» **PROBLEM DESCRIPTION**: Restate the data below word for word, keeping each line intact.
━━━━━━━━
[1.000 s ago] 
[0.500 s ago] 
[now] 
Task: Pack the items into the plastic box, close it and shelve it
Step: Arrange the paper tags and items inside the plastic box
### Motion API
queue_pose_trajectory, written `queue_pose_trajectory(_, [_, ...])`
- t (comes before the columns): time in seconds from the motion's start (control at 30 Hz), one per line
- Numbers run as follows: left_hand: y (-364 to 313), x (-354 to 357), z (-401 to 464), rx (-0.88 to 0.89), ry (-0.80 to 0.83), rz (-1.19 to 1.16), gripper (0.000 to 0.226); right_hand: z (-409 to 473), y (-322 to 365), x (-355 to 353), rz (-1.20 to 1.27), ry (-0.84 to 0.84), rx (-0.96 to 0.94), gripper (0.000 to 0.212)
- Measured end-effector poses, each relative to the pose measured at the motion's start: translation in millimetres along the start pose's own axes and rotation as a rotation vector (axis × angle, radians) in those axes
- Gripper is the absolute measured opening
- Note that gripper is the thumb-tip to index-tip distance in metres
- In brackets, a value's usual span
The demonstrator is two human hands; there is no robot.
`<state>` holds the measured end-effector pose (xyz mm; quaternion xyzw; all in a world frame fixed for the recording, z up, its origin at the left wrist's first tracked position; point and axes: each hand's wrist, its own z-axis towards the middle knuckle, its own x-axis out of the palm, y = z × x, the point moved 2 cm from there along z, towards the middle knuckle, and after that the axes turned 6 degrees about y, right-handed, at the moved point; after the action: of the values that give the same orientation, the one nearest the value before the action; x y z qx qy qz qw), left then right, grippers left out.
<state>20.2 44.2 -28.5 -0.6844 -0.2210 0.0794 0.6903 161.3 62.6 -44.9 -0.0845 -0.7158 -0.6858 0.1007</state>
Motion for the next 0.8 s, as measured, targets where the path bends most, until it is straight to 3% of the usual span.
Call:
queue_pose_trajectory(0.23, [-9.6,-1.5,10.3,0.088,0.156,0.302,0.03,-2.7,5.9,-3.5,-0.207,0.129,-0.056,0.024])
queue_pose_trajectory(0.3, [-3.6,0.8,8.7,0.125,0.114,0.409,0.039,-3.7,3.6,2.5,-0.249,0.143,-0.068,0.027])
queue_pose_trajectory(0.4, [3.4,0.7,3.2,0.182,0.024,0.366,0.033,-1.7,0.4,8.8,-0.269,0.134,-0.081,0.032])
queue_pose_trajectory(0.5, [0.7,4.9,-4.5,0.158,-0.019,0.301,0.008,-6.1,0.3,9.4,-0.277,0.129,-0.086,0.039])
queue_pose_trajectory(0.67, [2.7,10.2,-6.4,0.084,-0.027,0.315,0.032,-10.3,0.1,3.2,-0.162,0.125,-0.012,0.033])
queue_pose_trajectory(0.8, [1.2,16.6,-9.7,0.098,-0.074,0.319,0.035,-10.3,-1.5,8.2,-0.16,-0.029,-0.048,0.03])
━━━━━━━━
» **RESPONSE TO THIS EXERCISE**:
[1.000 s ago] 
[0.500 s ago] 
[now] 
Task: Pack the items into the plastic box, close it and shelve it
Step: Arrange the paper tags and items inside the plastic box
### Motion API
queue_pose_trajectory, written `queue_pose_trajectory(_, [_, ...])`
- t (comes before the columns): time in seconds from the motion's start (control at 30 Hz), one per line
- Numbers run as follows: left_hand: y (-364 to 313), x (-354 to 357), z (-401 to 464), rx (-0.88 to 0.89), ry (-0.80 to 0.83), rz (-1.19 to 1.16), gripper (0.000 to 0.226); right_hand: z (-409 to 473), y (-322 to 365), x (-355 to 353), rz (-1.20 to 1.27), ry (-0.84 to 0.84), rx (-0.96 to 0.94), gripper (0.000 to 0.212)
- Measured end-effector poses, each relative to the pose measured at the motion's start: translation in millimetres along the start pose's own axes and rotation as a rotation vector (axis × angle, radians) in those axes
- Gripper is the absolute measured opening
- Note that gripper is the thumb-tip to index-tip distance in metres
- In brackets, a value's usual span
The demonstrator is two human hands; there is no robot.
`<state>` holds the measured end-effector pose (xyz mm; quaternion xyzw; all in a world frame fixed for the recording, z up, its origin at the left wrist's first tracked position; point and axes: each hand's wrist, its own z-axis towards the middle knuckle, its own x-axis out of the palm, y = z × x, the point moved 2 cm from there along z, towards the middle knuckle, and after that the axes turned 6 degrees about y, right-handed, at the moved point; after the action: of the values that give the same orientation, the one nearest the value before the action; x y z qx qy qz qw), left then right, grippers left out.
<state>20.2 44.2 -28.5 -0.6844 -0.2210 0.0794 0.6903 161.3 62.6 -44.9 -0.0845 -0.7158 -0.6858 0.1007</state>
Motion for the next 0.8 s, as measured, targets where the path bends most, until it is straight to 3% of the usual span.
Call:
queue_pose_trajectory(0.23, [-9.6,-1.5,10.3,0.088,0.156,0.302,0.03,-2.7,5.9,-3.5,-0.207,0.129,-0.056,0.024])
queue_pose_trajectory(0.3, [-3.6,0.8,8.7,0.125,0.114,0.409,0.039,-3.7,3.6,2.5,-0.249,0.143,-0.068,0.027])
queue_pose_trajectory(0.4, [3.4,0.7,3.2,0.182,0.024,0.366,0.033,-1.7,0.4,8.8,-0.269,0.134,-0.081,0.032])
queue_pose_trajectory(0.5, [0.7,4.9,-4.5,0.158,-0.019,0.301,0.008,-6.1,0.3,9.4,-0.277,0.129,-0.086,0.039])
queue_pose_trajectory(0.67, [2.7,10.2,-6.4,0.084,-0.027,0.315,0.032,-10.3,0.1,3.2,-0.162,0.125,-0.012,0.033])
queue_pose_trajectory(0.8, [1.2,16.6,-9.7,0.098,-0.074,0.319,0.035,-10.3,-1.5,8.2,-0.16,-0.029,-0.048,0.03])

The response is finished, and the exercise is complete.